* **DESCRIPTION OF THE TASK**: Repeat the data below word for word.
● ● ● ●
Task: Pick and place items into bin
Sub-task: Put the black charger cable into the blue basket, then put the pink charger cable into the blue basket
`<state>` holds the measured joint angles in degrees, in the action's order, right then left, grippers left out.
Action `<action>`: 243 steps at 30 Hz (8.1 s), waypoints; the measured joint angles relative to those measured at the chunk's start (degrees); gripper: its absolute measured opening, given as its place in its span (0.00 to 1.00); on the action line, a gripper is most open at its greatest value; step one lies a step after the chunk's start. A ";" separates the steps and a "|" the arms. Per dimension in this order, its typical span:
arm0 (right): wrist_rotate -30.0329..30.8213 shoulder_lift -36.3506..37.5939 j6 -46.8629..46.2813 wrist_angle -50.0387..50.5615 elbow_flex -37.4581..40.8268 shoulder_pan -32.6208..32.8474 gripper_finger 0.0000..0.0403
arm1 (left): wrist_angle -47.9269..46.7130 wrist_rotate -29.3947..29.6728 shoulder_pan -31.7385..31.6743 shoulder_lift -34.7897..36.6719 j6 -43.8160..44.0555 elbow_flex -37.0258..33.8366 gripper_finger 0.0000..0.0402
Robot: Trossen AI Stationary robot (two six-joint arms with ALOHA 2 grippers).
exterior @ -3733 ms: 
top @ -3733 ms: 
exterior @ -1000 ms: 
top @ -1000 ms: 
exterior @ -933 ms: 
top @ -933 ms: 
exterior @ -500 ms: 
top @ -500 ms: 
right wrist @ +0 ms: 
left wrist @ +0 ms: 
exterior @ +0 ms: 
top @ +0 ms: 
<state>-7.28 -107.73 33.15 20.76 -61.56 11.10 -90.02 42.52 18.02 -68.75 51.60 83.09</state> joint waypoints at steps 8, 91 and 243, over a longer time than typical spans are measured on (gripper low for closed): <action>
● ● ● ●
* **RESULT OF THIS TASK**:
Task: Pick and place items into bin
Sub-task: Put the black charger cable into the blue basket, then put the pink charger cable into the blue basket
`<state>` holds the measured joint angles in degrees, in the action's order, right then left, grippers left out.
Action `<action>`: 243 steps at 30 Hz (8.1 s), waypoints; the measured joint angles relative to those measured at the chunk's start (degrees); gripper: its absolute measured opening, given as its place in its span (0.00 to 1.00); on the action line, a gripper is most open at its greatest value; step one lies a step after the chunk's start. A ";" separates the steps and a "|" the arms. Per dimension in this order, its typical span:
arm0 (right): wrist_rotate -30.0329..30.8213 shoulder_lift -36.3506..37.5939 j6 -46.8629..46.2813 wrist_angle -50.0387..50.5615 elbow_flex -37.4581..40.8268 shoulder_pan -32.6208..32.8474 gripper_finger 0.0000..0.0403
arm1 (left): wrist_angle -47.9269..46.7130 wrist_rotate -29.3947..29.6728 shoulder_pan -31.7385..31.6743 shoulder_lift -34.7897..36.6719 j6 -43.8160..44.0555 elbow_flex -37.0258..33.8366 gripper_finger 0.0000..0.0402
Robot: Trossen AI Stationary robot (two six-joint arms with ALOHA 2 grippers).
exterior @ -3733 ms: 
top @ -3733 ms: 
exterior @ -1000 ms: 
top @ -1000 ms: 
exterior @ -933 ms: 
top @ -933 ms: 
exterior @ -500 ms: 
top @ -500 ms: 
right wrist @ +0 ms: 
left wrist @ +0 ms: 
exterior @ +0 ms: 
top @ +0 ms: 
<state>-7.28 -107.73 33.15 20.76 -61.56 11.10 -90.02 42.52 18.02 -68.75 51.60 83.09</state> joint waypoints at steps 8, 91 and 243, over a longer time than typical spans are measured on (gripper low for closed): <action>

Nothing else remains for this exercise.